Gilberto Carvalho e Maria do Rosário precisam parar de desfilar seus cadáveres com pedigree. O que eles dizem sobre os 50 mil cadáveres anônimos?
Emparedado por um ministro milionário e pobre em explicações, por uma Rainha Muda que repudia a política, por um Congresso inquieto, por um ex-presidente buliçoso, pela inflação renitente e pela virtual paralisia da administração, o governo está em busca de “causas”. Se preciso, sairá pelas ruas carregando cadáveres sobre a cabeça para tentar conjurar inimigos inventados no calor da hora. Foi o que fizeram Gilberto Carvalho, secretário-Geral da Presidência, e Maria do Rosário, ministra dos Direitos Humanos. Divulgaram uma nota conjunta lamentando a morte, em Rondônia, de Adelino Ramos — ex-líder do MST, presidente do Movimento Camponeses Corumbiara e da Associação dos Camponeses do Amazonas — e do casal de “ativistas ambientais” José Cláudio Ribeiro da Silva e Maria do Espírito Santo, no Pará.
Diz a nota:
“O assassinato de Adelino Ramos merece o nosso total repúdio e indignação. Há três dias o Brasil se chocou com a execução de duas lideranças em circunstâncias semelhantes, no Pará. Hoje, mais uma morte provavelmente provocada pela perseguição aos movimentos sociais. Essas práticas não podem ser rotina em nosso país e precisam de um basta imediato”.

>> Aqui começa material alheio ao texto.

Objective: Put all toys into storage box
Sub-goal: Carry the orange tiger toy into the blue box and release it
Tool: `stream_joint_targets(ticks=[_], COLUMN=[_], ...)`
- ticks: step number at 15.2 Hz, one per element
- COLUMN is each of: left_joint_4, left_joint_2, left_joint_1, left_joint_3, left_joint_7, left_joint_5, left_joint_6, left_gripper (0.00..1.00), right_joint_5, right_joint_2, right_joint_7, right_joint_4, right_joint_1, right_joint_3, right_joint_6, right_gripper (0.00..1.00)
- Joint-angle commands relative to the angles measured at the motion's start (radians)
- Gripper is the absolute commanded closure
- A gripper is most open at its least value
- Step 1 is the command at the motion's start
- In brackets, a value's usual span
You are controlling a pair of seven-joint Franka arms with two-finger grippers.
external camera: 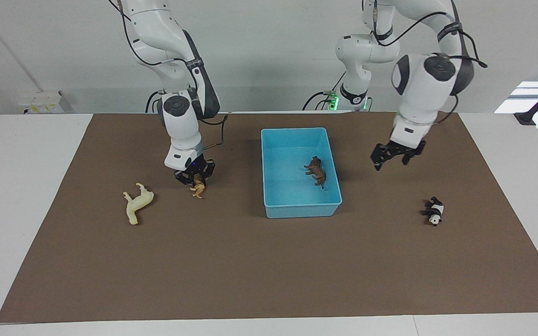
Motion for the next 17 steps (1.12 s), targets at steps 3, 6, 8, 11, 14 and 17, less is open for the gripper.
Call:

Que diabo de cristão (ooops!) é esse Carvalho? Sim, eu também lastimo esses fatos. Eu levo a sério a máxima de que a morte de qualquer homem me diminui. Eu sou, inclusive, um militante radical contra a pena de morte. A vida, mesmo a do pior facínora, jamais pode ser tirada pelo estado e por qualquer outro a não ser em legítima defesa. Eu não transijo nisso. Por isso causa-me certo asco a nota dos dois ministros, seu oportunismo tosco. Fica visível, no texto, que o que enche os companheiros de indignação é a suposição de que sejam ocorrências provocadas “pela perseguição aos movimentos sociais”. Daí, então, concluem: “Essas práticas não podem ser rotina em nosso país e precisam de um basta imediato”.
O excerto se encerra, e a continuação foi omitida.